Itu terjadi pada saat yang penting dalam perkembangan embrio. Dalam waktu singkat antara pembuahan dan implantasi, sel punca embrio bersifat pluripoten, diberkahi dengan kemampuan untuk menjadi jenis sel apa pun. Ketika mereka membelah, membuat salinan persis dari diri mereka sendiri, putri mereka mewarisi sifat majemuk ini. Tetapi jika sel menumpuk terlalu banyak kerusakan DNA, mereka tidak lagi dapat bereplikasi dengan sempurna—dan embrio tidak mampu berkembang sepenuhnya. Sel-sel ini “harus mati agar sesuatu bisa maju,” kata Carol B. Ware, ahli biologi sel punca dan profesor emeritus di College of Washington yang tidak terlibat dalam penelitian ini.

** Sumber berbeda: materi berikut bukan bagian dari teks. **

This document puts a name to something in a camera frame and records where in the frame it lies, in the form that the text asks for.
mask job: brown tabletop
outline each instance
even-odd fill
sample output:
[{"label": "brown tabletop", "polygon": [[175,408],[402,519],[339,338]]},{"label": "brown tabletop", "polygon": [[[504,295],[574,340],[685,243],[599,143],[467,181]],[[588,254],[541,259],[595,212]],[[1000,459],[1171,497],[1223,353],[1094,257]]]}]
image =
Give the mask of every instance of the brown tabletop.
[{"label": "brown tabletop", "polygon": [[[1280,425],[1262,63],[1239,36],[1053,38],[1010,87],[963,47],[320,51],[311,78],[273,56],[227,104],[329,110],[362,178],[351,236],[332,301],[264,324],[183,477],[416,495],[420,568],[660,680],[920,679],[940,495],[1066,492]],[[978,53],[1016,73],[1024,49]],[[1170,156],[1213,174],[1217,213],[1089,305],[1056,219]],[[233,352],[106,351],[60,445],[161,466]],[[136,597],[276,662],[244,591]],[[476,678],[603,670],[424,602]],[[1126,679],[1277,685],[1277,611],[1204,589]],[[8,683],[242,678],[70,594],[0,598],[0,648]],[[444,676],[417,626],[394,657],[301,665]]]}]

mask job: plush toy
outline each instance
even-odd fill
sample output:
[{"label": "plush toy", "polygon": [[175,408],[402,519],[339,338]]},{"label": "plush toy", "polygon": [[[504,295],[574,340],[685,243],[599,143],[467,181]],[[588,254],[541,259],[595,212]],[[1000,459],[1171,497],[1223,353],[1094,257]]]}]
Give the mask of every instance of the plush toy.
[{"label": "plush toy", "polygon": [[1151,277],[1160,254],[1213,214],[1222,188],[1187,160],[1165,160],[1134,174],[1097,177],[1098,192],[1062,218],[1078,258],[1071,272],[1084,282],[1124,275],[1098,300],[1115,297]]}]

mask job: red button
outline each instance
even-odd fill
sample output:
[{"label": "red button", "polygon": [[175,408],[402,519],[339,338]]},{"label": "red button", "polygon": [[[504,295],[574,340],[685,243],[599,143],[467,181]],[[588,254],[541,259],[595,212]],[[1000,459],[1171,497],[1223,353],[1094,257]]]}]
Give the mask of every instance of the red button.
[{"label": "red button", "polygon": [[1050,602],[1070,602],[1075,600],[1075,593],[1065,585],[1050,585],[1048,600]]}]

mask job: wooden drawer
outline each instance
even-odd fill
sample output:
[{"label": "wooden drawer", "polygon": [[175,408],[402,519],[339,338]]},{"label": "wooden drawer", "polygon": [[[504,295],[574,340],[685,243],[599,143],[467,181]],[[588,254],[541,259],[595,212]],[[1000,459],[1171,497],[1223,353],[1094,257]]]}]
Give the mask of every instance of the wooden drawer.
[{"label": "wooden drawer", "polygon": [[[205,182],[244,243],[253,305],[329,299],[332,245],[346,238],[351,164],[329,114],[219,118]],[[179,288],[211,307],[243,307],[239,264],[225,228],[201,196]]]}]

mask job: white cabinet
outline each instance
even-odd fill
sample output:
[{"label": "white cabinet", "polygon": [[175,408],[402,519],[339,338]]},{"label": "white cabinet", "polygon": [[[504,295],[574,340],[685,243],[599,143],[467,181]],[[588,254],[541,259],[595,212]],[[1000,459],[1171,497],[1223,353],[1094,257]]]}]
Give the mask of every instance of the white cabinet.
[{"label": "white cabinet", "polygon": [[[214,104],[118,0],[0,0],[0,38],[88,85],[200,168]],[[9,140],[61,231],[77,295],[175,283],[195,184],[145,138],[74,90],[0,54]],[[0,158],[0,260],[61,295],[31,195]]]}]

Makalah baru ini adalah hasil dari analisis komputasi yang sangat besar, yang melibatkan para peneliti di Jerman, Spanyol, dan Inggris Raya, untuk lebih memahami peran retrovirus kuno dalam perkembangan embrionik awal — bagaimana mereka membahayakan, dan bagaimana mereka membantu. Itu muncul dari pekerjaan yang telah dilakukan Singh sebagai mahasiswa PhD di Max Delbrück Middle di Berlin, ketika dia mengumpulkan kumpulan knowledge dari 11 studi untuk dengan susah payah melacak sel induk embrionik individu dari pembuahan hingga implantasi.
Dia menjalankan analisis yang mengelompokkan sel berdasarkan kesamaan ekspresi gen mereka. Sebagian besar dikelompokkan menurut penanda genetik yang menentukan nasib mereka di dalam embrio yang sedang tumbuh—misalnya, jika mereka akan menjadi bagian dari ektoderm, pendahulu sel kulit dan otak, atau endoderm, yang berkembang menjadi jaringan pernapasan dan pencernaan.

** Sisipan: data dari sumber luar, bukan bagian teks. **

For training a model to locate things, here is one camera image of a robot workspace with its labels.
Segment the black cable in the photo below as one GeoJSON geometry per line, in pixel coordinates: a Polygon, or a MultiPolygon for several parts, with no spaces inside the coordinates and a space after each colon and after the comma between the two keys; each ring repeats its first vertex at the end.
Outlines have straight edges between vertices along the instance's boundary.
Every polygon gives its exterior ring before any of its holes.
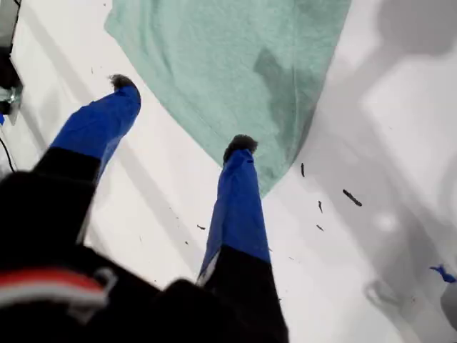
{"type": "Polygon", "coordinates": [[[3,139],[0,138],[0,142],[1,142],[1,145],[3,145],[3,148],[5,149],[6,156],[8,157],[8,163],[9,163],[9,167],[11,168],[11,171],[15,172],[15,170],[13,168],[13,164],[11,163],[11,157],[9,156],[8,149],[6,148],[5,143],[3,143],[3,139]]]}

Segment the dark stain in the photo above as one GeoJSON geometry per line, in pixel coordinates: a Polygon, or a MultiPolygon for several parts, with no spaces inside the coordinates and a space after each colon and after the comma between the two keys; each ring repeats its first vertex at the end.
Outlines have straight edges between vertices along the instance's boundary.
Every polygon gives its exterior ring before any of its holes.
{"type": "Polygon", "coordinates": [[[361,207],[362,206],[362,203],[357,200],[354,195],[352,195],[351,193],[349,193],[348,191],[346,191],[345,189],[343,189],[343,193],[350,199],[353,201],[354,204],[356,204],[357,206],[361,207]]]}

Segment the mint green towel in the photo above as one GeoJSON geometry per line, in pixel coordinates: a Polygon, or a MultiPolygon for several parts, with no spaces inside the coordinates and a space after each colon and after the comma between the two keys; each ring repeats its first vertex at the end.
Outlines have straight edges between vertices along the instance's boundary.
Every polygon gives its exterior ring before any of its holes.
{"type": "Polygon", "coordinates": [[[106,30],[170,115],[219,164],[258,140],[266,194],[311,124],[351,0],[113,0],[106,30]]]}

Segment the red stripe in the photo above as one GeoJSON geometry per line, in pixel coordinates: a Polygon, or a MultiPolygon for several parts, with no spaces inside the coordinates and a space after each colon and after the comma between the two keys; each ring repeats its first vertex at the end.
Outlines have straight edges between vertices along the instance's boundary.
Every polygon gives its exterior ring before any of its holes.
{"type": "Polygon", "coordinates": [[[57,282],[70,284],[90,291],[103,291],[103,287],[93,279],[67,269],[21,269],[14,272],[0,274],[0,287],[11,287],[16,284],[36,282],[57,282]]]}

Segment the white surface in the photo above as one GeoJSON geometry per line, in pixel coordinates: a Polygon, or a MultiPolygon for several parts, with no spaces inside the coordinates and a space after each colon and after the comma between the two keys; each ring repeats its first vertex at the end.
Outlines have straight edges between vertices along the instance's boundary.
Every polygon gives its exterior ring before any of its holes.
{"type": "MultiPolygon", "coordinates": [[[[110,8],[23,1],[24,104],[3,130],[31,168],[72,111],[110,91],[108,75],[131,76],[143,108],[102,179],[90,238],[160,286],[195,279],[208,234],[196,225],[209,226],[220,169],[104,31],[110,8]]],[[[428,269],[456,268],[456,14],[453,0],[353,0],[309,138],[263,201],[292,342],[457,339],[428,269]]]]}

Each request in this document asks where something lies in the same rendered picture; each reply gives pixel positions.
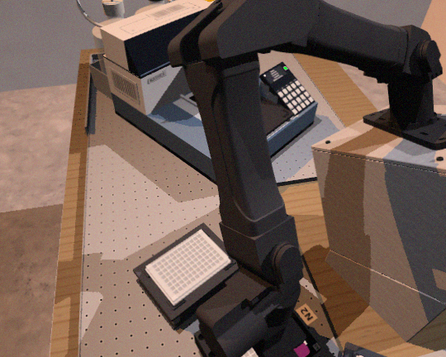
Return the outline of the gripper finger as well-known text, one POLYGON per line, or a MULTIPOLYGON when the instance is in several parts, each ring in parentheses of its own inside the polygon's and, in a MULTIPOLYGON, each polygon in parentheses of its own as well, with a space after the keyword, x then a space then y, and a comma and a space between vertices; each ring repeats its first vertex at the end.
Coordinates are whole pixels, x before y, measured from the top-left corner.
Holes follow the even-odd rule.
POLYGON ((306 357, 310 353, 310 350, 308 349, 308 347, 306 346, 305 343, 303 343, 299 347, 295 348, 294 350, 299 357, 306 357))

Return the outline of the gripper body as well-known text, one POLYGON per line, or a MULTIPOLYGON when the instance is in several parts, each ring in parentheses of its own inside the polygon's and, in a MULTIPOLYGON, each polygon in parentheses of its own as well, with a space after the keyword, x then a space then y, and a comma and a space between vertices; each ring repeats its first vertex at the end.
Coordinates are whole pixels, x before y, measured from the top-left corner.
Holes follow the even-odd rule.
POLYGON ((284 357, 299 357, 293 349, 304 343, 306 334, 297 325, 292 316, 280 324, 267 323, 268 326, 281 326, 283 324, 287 324, 287 326, 282 335, 282 339, 277 344, 273 345, 262 354, 259 353, 255 346, 252 347, 258 357, 283 357, 284 355, 284 357))

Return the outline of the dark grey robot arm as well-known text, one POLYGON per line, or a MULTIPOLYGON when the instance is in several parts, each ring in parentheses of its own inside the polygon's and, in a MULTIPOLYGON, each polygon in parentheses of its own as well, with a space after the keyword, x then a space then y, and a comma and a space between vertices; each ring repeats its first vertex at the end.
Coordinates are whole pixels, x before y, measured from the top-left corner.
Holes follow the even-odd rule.
POLYGON ((196 310, 201 357, 241 357, 253 346, 262 354, 287 326, 267 323, 285 322, 301 293, 295 219, 278 191, 260 100, 258 53, 271 50, 356 66, 387 84, 390 106, 363 123, 446 149, 432 81, 443 74, 441 54, 427 31, 384 25, 323 0, 215 0, 168 44, 171 67, 183 66, 197 103, 225 250, 240 269, 196 310))

Tapi satu cluster tampaknya tidak ditandai untuk masa depan apa pun. Sebaliknya, sel memiliki tanda kerusakan DNA dan prekursor untuk apoptosis, mekanisme terkontrol yang digunakan tubuh untuk menyisihkan sel yang stres atau rusak. Kerusakan ini, menurut dugaan Singh, adalah kartu telepon LINE-1. Tim Singh menjuluki sel-sel yang rusak ini sebagai “REjects”, merujuk pada penyebab kematiannya: RE untuk “retroelements” seperti LINE-1, “rejected” dari embrio yang sedang tumbuh.

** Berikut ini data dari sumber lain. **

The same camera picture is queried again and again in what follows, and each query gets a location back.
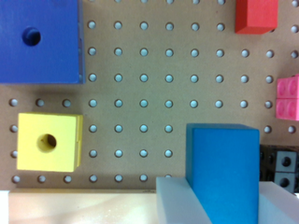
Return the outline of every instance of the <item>brown pegboard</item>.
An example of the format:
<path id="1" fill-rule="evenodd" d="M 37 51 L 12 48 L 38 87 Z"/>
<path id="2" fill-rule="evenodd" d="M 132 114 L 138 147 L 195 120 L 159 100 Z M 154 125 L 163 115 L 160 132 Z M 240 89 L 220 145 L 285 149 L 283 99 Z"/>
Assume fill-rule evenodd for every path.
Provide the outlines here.
<path id="1" fill-rule="evenodd" d="M 0 140 L 1 140 L 1 189 L 15 188 L 71 188 L 71 189 L 155 189 L 157 175 L 183 176 L 185 170 L 185 128 L 188 122 L 243 123 L 261 131 L 261 143 L 271 145 L 297 146 L 298 132 L 289 133 L 288 128 L 295 121 L 275 118 L 276 81 L 278 77 L 290 77 L 299 71 L 299 61 L 291 56 L 299 49 L 299 34 L 291 28 L 299 22 L 299 7 L 292 0 L 279 1 L 278 28 L 265 35 L 236 35 L 235 0 L 224 5 L 217 0 L 201 0 L 194 5 L 192 0 L 175 0 L 171 5 L 164 0 L 84 1 L 84 33 L 86 47 L 86 74 L 96 74 L 97 79 L 81 86 L 0 86 Z M 95 21 L 95 29 L 88 27 Z M 122 28 L 114 28 L 120 21 Z M 140 22 L 146 21 L 147 30 L 140 29 Z M 174 24 L 172 31 L 165 25 Z M 192 30 L 198 22 L 199 31 Z M 217 24 L 225 25 L 218 31 Z M 88 54 L 89 48 L 96 48 L 96 54 Z M 122 56 L 114 54 L 115 48 L 122 49 Z M 146 48 L 148 56 L 140 56 Z M 165 51 L 172 49 L 173 57 L 166 57 Z M 193 58 L 192 49 L 199 50 Z M 224 56 L 216 55 L 218 49 Z M 241 55 L 249 50 L 249 57 Z M 266 57 L 268 50 L 275 55 Z M 114 76 L 122 74 L 122 82 Z M 147 74 L 149 80 L 141 82 L 140 76 Z M 165 76 L 171 74 L 173 82 L 167 83 Z M 191 76 L 197 75 L 198 82 L 192 83 Z M 223 75 L 217 83 L 217 75 Z M 248 83 L 241 77 L 247 75 Z M 271 76 L 274 82 L 265 79 Z M 17 106 L 10 106 L 10 99 L 17 99 Z M 45 104 L 36 106 L 36 99 Z M 71 106 L 63 107 L 68 99 Z M 89 101 L 95 99 L 96 107 Z M 122 107 L 114 106 L 117 99 Z M 142 108 L 139 102 L 146 99 L 149 105 Z M 166 108 L 166 100 L 173 101 L 172 108 Z M 191 100 L 198 106 L 190 107 Z M 216 101 L 223 101 L 217 108 Z M 249 105 L 241 108 L 240 102 Z M 264 103 L 271 101 L 272 108 Z M 73 174 L 27 172 L 16 170 L 16 159 L 10 152 L 16 150 L 17 134 L 9 131 L 10 125 L 18 123 L 20 112 L 55 112 L 84 115 L 82 162 Z M 90 133 L 91 125 L 97 126 L 96 133 Z M 123 128 L 114 131 L 115 125 Z M 148 125 L 146 133 L 139 131 L 142 124 Z M 173 132 L 166 133 L 164 127 L 172 125 Z M 271 126 L 272 132 L 265 133 L 264 127 Z M 97 157 L 89 152 L 97 150 Z M 121 149 L 123 156 L 116 158 L 114 152 Z M 139 152 L 146 149 L 147 158 Z M 171 158 L 164 152 L 173 151 Z M 147 175 L 148 181 L 141 182 L 140 175 Z M 16 185 L 11 177 L 18 175 L 21 182 Z M 37 177 L 44 175 L 46 182 L 40 184 Z M 65 184 L 64 176 L 71 175 L 72 181 Z M 97 175 L 95 183 L 90 175 Z M 115 175 L 122 175 L 117 183 Z"/>

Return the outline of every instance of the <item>pink block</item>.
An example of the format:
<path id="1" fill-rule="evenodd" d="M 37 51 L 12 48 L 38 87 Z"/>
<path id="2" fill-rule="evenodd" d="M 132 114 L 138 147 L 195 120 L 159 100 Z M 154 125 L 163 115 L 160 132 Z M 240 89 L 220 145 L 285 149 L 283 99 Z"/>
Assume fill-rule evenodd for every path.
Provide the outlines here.
<path id="1" fill-rule="evenodd" d="M 299 99 L 277 99 L 277 119 L 299 120 Z"/>
<path id="2" fill-rule="evenodd" d="M 278 99 L 299 98 L 299 75 L 278 79 Z"/>

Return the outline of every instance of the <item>white block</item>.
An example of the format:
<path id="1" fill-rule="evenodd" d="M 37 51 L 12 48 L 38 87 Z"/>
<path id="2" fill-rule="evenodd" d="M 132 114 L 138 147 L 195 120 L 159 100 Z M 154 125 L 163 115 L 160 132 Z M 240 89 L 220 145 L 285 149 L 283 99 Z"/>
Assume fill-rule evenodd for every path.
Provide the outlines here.
<path id="1" fill-rule="evenodd" d="M 156 189 L 160 224 L 211 224 L 186 178 L 157 177 Z"/>
<path id="2" fill-rule="evenodd" d="M 260 182 L 259 224 L 299 223 L 299 200 L 273 182 Z"/>

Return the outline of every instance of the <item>dark blue cube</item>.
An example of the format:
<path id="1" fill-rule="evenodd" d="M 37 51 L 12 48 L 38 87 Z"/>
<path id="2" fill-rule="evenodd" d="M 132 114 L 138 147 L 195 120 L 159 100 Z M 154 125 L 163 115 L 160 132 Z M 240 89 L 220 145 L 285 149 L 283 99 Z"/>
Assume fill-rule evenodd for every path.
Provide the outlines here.
<path id="1" fill-rule="evenodd" d="M 81 0 L 0 1 L 0 83 L 84 82 Z"/>
<path id="2" fill-rule="evenodd" d="M 257 224 L 260 133 L 240 124 L 188 124 L 186 178 L 213 224 Z"/>

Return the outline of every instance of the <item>black hole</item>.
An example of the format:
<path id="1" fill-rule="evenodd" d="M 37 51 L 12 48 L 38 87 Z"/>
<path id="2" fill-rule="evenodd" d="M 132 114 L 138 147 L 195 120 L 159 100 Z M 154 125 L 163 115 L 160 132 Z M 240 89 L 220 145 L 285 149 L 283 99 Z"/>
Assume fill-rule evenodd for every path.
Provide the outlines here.
<path id="1" fill-rule="evenodd" d="M 292 161 L 289 157 L 285 157 L 281 160 L 283 166 L 288 167 L 291 165 Z"/>
<path id="2" fill-rule="evenodd" d="M 264 154 L 263 152 L 260 153 L 260 160 L 263 161 Z"/>
<path id="3" fill-rule="evenodd" d="M 266 176 L 266 178 L 265 178 L 265 180 L 266 180 L 266 181 L 274 181 L 274 176 L 273 176 L 273 174 L 268 173 L 267 176 Z"/>
<path id="4" fill-rule="evenodd" d="M 22 41 L 28 46 L 35 46 L 40 41 L 40 33 L 36 28 L 29 27 L 22 33 Z"/>
<path id="5" fill-rule="evenodd" d="M 268 157 L 268 162 L 269 162 L 270 164 L 272 164 L 273 161 L 274 161 L 274 156 L 273 156 L 273 155 L 270 155 L 270 156 Z"/>
<path id="6" fill-rule="evenodd" d="M 52 147 L 56 147 L 56 145 L 57 145 L 55 137 L 51 134 L 48 134 L 48 143 Z"/>
<path id="7" fill-rule="evenodd" d="M 283 188 L 287 188 L 290 184 L 290 181 L 289 179 L 287 178 L 282 178 L 279 182 L 280 186 L 283 187 Z"/>

Pada hari kelima embrio setelah pembuahan, tim Singh menemukan, REject penghancur diri masih ada di samping sel-sel sehat yang akan mereka korbankan sendiri untuk dilindungi. Tapi sel-sel yang masih hidup mengekspresikan sesuatu yang tidak bisa dilakukan oleh REjects: HERVH. Meskipun penyerbu kuno lainnya, sebenarnya HERVH menekan LINE-1, melindungi sel-sel berpotensi majemuk dari bahaya dan memastikan bahwa mereka dapat terus membelah. “Ini semacam hubungan romantis,” kata Singh. “Retrovirus ini telah menginvasi untuk mematikan sistem, dan sekarang mereka bekerja untuk melindungi sistem dari retrovirus lain.”
Embrio berumur lima hari dikelilingi oleh lapisan luar sel yang akan segera menjadi plasenta. LINE-1 juga aktif di dalam sel-sel ini, tetapi tidak seperti REject, mereka tidak mati. Singh menduga bahwa karena plasenta hanya bertahan selama sembilan bulan, bukan seumur hidup, sel-selnya tidak bertahan cukup lama untuk merusak materi DNA.
Temuan ini “luar biasa,” kata Ware. Tapi menarik kesimpulan kuat tentang perkembangan embrio di dalam rahim berdasarkan studi laboratorium itu rumit. Sementara ekspresi LINE-1 dan HERVH tampak saling eksklusif—REjects mengekspresikan LINE-1 dan bukan HERVH, dan sebaliknya untuk sel yang bertahan hidup—para peneliti ini tidak memiliki cara untuk menemukan bukti langsung bahwa HERVH mengendalikan LINE-1, kata Cedric Feschotte, profesor biologi molekuler dan genetika di Universitas Cornell yang tidak terlibat dalam penelitian ini. Ware menambahkan bahwa juga tidak diketahui apakah REject hanyalah sampah, atau apakah mereka memiliki peran fungsional, meskipun singkat, dalam perkembangan embrio.